Southwark Playhouse’s publicity is keen to label rediscovered 1950s playwright N C Hunter as “the English Chekhov,” and if A Day by the Sea is a fair representation of his work it’s a comparison he would have been actively seeking. There’s a family and extended group of hangers-on, reuniting at a home in the country; wistful hopes that generations in the future will have eradicated the problems that plague its characters daily; the characters moping around long after the story’s come to a natural end; and even the requisite alcoholic doctor. As a child, Frances Farrar was taken in by the Anson family in Dorset when she was orphaned, but while she remembers her time there happily she more or less lost touch for twenty years after she moved out. Now, widowed from her first husband in World War II and divorced from her second – who then attempted suicide – Frances (Alix Dunmore) is invited back there with her own children for the school holidays, to sit out the scandal.
Laura Anson (Susan Tracy) is now widowed herself, and looks after the house and garden as well as her late husband’s octogenarian brother David (David Whitworth,) who’s increasingly frail and sleeps most of the time.
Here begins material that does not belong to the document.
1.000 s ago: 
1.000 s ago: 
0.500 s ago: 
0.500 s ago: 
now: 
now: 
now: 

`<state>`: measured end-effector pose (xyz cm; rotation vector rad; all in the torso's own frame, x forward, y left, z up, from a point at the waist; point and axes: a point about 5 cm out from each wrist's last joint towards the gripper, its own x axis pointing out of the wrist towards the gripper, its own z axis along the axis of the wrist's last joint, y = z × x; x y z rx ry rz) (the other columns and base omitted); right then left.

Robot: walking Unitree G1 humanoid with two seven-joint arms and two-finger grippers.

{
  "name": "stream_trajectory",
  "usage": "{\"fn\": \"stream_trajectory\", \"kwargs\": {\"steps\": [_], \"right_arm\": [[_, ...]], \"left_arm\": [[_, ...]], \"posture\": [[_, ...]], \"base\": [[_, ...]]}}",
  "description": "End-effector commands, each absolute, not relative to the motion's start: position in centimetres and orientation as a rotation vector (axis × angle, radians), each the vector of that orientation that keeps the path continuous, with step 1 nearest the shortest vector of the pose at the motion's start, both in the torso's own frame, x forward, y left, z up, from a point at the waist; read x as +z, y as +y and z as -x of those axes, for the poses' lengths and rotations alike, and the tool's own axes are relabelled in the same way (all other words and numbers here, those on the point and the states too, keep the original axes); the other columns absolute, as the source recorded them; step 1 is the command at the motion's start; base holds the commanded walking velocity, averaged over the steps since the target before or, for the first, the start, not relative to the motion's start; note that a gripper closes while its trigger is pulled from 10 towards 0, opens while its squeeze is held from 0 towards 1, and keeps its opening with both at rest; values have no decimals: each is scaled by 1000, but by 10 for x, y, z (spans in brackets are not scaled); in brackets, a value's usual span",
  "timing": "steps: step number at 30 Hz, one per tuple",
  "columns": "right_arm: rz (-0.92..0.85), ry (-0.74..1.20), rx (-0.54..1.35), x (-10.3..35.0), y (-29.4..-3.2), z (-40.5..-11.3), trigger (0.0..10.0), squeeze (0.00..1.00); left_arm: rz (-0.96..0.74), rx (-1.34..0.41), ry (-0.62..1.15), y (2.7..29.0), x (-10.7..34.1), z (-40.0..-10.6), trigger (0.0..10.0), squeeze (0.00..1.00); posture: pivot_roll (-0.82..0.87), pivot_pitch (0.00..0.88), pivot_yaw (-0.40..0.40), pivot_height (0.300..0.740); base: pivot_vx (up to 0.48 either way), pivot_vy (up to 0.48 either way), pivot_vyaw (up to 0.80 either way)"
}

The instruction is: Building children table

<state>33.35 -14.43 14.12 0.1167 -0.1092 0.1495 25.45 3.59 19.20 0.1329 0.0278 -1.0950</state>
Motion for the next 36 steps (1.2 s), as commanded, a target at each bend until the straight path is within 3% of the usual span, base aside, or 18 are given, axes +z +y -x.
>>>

Also there on a rare visit is Laura’s son Julian (John Sackville,) a humourless, workaholic civil servant in the Foreign Office. He’s dedicated his life to diplomacy but his lack of personality means he’s totally unsuited to it, and while on holiday he gets the news that his request to stay on at the Paris Embassy has been denied – the barely-concealed reason being that nobody there can stand him. This kicks off a midlife crisis at just the time when Frances, who represents a road not taken, is back in his life.
There’s definitely a dusty quality to the play which means it takes a while to get going, but Tricia Thorns’ production does warm up and make a decent case for it. Alex Marker’s set frames the action in the style of an old-fashioned photo album, which is a lovely design but does very much add to the effect of this being a museum piece (as well as another Chekhov reference, as it reminded me of the 1990s “picture frame” production of The Seagull in the Olivier.)
But while I did warm to the play by the interval, by the second half it becomes obvious that there’s a point where “influenced by” blurs into “derivative of,” and A Day by the Sea falls into this. It might be Chekhov without the gun but there’s plenty more that soon starts to feel inevitable. Anyone who’s seen a handful of Chekhov plays will be several steps ahead of the action, which leaves the audience in the ultimately unsatisfying position of sitting back and waiting for the characters to catch up.
A Day by the Sea by N C Hunter is booking until the 28th of October at Southwark Playhouse’s Large Theatre.
Running time: 2 hours 45 minutes including interval.
Photo credit: Philip Gammon.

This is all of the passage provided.